As part of acknowledging the work we have done, Pavini has asked us to create a zine that charts our time here, that shares who we really are now.

Just before we meet for the last gathering, I am looking at my zine and I think, okay, this zine isn’t done yet but I’ll share what’s there. Amazingly, almost everyone else says the same thing. Because it’s a book of us, it’s undone. It’s in process. It’s shifting forever. That’s the gift of life. I know that writing about my process has been a really good way to chart change, to be able to word and therefore get clearer on things I was feeling, but does sharing this written process really do anything for anyone else?

Just as I’m contemplating this, my doorbell rings with a small package delivery. An artist, Jess MacCormack publishes a gorgeous book called SHAME, SHAME go away around this time: a collection of watercolours and words that deal with their experience of childhood sexual abuse and dissociative identity disorder. I order their book and when it arrives in the mail I pull open the envelope to reveal a stunning bright cover full of feelings. I open the book and snap back into the world 30 minutes later, having stood completely still in the hallway pouring through it, page after page.
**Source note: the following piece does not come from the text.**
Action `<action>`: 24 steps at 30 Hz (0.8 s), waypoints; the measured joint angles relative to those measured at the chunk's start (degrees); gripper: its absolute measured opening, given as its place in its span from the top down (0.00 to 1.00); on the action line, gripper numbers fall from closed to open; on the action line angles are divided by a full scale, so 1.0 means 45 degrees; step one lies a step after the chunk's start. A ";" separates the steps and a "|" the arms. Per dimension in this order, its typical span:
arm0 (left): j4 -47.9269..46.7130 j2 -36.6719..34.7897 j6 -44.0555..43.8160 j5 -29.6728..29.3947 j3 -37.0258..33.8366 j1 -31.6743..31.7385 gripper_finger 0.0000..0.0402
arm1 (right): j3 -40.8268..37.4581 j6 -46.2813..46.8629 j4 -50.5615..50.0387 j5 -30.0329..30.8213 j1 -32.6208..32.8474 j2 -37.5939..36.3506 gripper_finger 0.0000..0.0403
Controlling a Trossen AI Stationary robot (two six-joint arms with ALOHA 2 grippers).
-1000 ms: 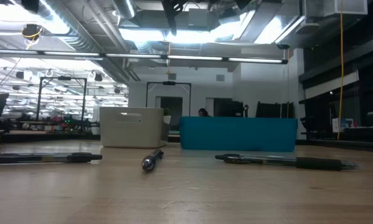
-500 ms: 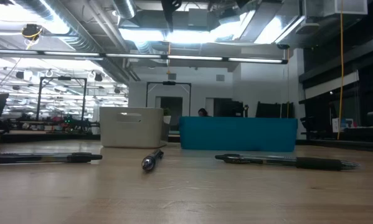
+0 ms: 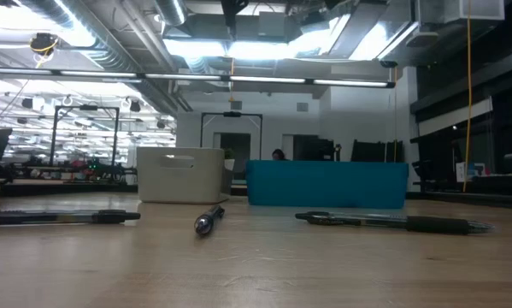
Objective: Sort pens & pencils
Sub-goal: Put the black pen into the gray bin
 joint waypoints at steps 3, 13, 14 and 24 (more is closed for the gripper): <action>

This is acknowledging work, this is integration work, this is shame killing work, and this is generous art. I begin to see the work that projects like the zine and like sharing our deepest truths in community can accomplish. (You can take a look at MacCormack’s book here. Warning that its contents include descriptions of child abuse, sexual assault and mental illness, especially dissociative identity disorder. Also the art work is just stunning.) I guess I got my answer as to what sharing processes can do for each other. Thanks Jess.
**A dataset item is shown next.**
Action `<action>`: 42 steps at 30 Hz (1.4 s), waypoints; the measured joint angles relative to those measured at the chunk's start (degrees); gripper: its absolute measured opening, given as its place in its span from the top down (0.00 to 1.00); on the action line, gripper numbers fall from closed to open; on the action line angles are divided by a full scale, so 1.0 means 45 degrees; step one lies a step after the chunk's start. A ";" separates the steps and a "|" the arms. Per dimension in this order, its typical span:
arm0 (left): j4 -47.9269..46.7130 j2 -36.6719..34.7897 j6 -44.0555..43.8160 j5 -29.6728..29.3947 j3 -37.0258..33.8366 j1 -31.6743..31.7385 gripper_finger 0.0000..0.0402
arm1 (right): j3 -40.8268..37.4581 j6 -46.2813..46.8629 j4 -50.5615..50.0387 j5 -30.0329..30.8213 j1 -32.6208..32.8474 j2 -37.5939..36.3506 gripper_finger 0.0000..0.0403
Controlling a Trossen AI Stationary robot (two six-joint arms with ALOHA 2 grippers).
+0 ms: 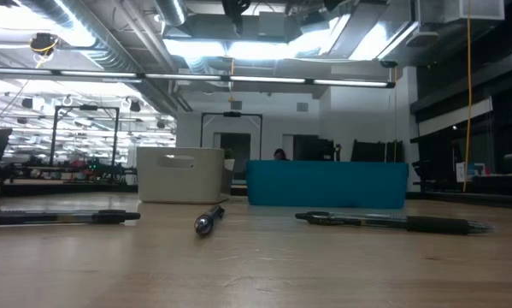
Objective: Sort pens & pencils
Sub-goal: Put the black pen into the gray bin
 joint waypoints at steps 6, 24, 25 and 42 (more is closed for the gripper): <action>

In Montessori education, the teacher is taught to watch for and not interfere with the period of time after the child completes a work. It may look like spaciness, lack of concentration, undirected movement around the classroom. It may appear that the child is drifting and lost, and the impulse of the teacher may be to direct the child’s attention to some new activity. But well-trained teachers are supremely respectful of this period of rest and integration. They know that this time is sacred and precious, that the true work of the mind is occurring in this seeming period of emptiness. This is the completion, the culmination period, and it must not be interrupted.
In capitalism, we are taught again and again that our value exists only in productivity, and as soon as one thing is ended, another must be begun in order to continue producing value in the world. This is wrong.

As the class comes to a close, I feel panicked and unready. I don’t want it to end! I think. I need these people, this community! I can’t do this work alone!

In our last embodied practice meeting, Pavini takes us on an exercise in which we revisit each week of the course and what we worked on. As I’m laying on my back, mind moving through each week’s core teachings, I see a small thread begin to connect and drag through every week, as if each were a puddle of ink. The thread leaves some things and bringing along others, as the colours of the ink mix they make different colours, just as the teachings from each week build and shift the meaning of each other. All leading to where I am now. I know that I need to do that walk again, maybe many times.

The walk through each of these weeks, stopping to consider what I have done, where I have been, where I am now but at least I’ve started the process of integration and now I have a tool for doing it.


You are invited now into a practice of completion. A practice of rest and acknowledgement. The time for expansive dreaming and doing is done. The time for pausing, sinking in, and allowing the cycle to complete for now is here.

We finish our last gathering together. And then I collapse. Many things arrive at once and take over. The pandemic worsens where I am, I become ill for long periods, my work life is an impossible strain, and I can’t do anything. Okay, I think, I guess it’s time for rest. It’s hard not to listen to the voices of capitalism so bone deep in me that say my value is tied to my doing. It’s hard to let myself just be.

This truth of my present state outside of my erotic is also true inside of my erotic. When I do the work outside the erotic zone, I see the reflections inside it.

They don’t always change together but they do reflect onto each other and give me information about each other. Now, I have more skills to see what is what, inside of me. To name what I’m feeling, what I want, what I’m afraid of, and importantly I have a chorus of voices affirming that I’m allowed to want what I want. That I’m allowed to not want sex! That I’m allowed to want sex and not have it! I’m allowed to want sex and have lots of it and still be my authentic self!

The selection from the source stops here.